Re: Extended Statistics set/restore/clear functions.

From: Corey Huinker <corey(dot)huinker(at)gmail(dot)com>
To: Michael Paquier <michael(at)paquier(dot)xyz>
Cc: Tomas Vondra <tomas(at)vondra(dot)me>, jian he <jian(dot)universality(at)gmail(dot)com>, pgsql-hackers(at)lists(dot)postgresql(dot)org, tgl(at)sss(dot)pgh(dot)pa(dot)us
Subject: Re: Extended Statistics set/restore/clear functions.
Date: 2025-11-07 22:28:50
Message-ID: CADkLM=dWQ3r48eAP8NggLqe90_16JKbit9iu9AtuUrZ8+A=qBA@mail.gmail.com
Views: Whole Thread | Raw Message | Download mbox | Resend email
Thread:
Lists: pgsql-hackers

>
>
> Patch 0001 for ndistinct was missing a documentation update, we have
> one query in perform.sgml that looks at stxdndistinct.
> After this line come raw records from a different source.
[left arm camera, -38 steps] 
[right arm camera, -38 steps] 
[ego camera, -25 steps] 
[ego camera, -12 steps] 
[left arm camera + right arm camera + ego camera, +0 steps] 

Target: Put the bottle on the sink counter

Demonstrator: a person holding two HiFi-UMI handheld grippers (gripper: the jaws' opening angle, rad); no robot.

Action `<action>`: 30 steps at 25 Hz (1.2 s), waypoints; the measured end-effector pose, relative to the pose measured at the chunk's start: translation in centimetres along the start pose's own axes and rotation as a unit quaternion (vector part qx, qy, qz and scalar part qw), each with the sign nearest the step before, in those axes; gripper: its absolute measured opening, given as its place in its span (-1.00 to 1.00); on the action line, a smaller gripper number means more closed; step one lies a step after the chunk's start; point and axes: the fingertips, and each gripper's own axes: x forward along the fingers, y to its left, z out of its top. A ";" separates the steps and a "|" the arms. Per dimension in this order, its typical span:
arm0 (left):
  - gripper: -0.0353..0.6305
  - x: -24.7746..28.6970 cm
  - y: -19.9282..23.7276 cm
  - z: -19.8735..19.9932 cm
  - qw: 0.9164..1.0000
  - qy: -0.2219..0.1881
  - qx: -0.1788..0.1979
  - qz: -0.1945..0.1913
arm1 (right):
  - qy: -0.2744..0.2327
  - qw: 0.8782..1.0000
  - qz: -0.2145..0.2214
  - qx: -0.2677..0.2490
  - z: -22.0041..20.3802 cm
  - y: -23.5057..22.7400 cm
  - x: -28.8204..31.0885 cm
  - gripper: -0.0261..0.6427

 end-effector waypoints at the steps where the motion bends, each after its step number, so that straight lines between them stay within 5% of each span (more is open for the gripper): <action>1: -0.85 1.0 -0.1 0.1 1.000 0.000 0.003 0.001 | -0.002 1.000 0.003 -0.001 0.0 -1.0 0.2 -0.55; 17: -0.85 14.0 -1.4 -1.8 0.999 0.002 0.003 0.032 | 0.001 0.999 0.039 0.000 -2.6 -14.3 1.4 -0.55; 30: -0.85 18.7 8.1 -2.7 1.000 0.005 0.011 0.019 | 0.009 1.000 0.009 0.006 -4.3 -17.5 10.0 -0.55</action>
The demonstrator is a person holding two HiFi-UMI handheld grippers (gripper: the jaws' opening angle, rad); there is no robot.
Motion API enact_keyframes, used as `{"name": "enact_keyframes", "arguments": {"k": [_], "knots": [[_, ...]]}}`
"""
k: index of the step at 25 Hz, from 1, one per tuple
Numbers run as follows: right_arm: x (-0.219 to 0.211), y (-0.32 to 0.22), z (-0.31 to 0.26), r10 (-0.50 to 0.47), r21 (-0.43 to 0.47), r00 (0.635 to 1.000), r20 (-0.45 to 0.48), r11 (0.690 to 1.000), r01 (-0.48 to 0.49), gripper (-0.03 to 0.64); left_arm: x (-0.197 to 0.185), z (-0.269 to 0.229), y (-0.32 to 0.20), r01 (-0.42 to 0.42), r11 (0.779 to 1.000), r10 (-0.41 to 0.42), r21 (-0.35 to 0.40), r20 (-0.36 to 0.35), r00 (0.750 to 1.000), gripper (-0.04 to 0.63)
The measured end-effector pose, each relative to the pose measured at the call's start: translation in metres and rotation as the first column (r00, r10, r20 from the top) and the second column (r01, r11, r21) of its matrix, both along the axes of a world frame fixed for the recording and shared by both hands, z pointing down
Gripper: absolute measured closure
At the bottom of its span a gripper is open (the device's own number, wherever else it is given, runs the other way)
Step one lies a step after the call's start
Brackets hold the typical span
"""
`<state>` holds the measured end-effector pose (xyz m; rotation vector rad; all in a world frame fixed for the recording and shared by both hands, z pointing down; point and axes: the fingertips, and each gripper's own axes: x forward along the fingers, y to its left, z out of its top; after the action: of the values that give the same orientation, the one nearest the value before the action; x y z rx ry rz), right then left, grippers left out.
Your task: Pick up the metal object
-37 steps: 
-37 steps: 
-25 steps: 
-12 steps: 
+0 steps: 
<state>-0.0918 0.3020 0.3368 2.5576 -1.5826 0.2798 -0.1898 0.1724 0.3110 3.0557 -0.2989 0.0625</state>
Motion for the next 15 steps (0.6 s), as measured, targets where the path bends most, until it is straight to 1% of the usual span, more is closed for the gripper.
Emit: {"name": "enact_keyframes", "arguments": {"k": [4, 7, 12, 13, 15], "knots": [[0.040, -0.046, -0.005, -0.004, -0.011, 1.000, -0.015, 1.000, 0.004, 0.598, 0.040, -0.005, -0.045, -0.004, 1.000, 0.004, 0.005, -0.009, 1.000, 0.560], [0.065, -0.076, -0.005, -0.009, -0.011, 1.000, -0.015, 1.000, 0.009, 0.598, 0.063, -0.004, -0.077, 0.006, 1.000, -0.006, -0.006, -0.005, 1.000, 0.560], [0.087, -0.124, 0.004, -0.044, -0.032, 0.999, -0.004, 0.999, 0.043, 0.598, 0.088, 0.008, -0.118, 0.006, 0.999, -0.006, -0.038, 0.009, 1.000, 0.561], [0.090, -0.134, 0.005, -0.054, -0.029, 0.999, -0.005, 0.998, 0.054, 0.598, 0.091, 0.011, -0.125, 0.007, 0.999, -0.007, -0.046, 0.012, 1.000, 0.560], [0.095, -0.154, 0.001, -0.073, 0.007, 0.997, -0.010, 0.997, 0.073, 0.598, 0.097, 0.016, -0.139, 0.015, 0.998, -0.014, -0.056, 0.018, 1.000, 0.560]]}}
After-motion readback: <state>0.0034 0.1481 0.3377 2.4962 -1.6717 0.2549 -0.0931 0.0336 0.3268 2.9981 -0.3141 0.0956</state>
Patch 0003 is
> looking OK here as well.
>

Well spotted.

> For dependencies, the format switches from a single json object
> with key/vals like that:
> "3 => 4": 1.000000
> To a JSON array made of elements like that:
> {"degree": 1.000000, "attributes": [3],"dependency": 4},
>
> For ndistincts, we move from a JSON blob with key/vals like that:
> "3, 4": 11
> To a JSON array made of the following elements:
> {"ndistinct": 11, "attributes": [3,4]}
>
> Using a keyword within each element would force a stronger validation
> when these get imported back, which is a good thing. I like that.
>
> Before going in-depth into the input functions to cross-check the
> amount of validation we should do, have folks any comments about the
> proposed format? That's the key point this patch set depends on, and
> I'd rather not spend more time the whole thing if somebody would like
> a different format. This is the format that Tomas has mentioned at
> the top of the thread. Note: as noted upthread, pg_dump would be in
> charge of transferring the data of the old format to the new format at
> the end.
>

I'm open to other formats, but aside from renaming the json keys (maybe
"attnums" or "keys" instead of "attributes"?), I'm not sure what really
could be done and still be JSON. I suppose we could go with a tuple format
like this:

'{({3,4},11),...}' for pg_ndistinct and
'{({3},4,1.00000),...}' for pg_dependencies.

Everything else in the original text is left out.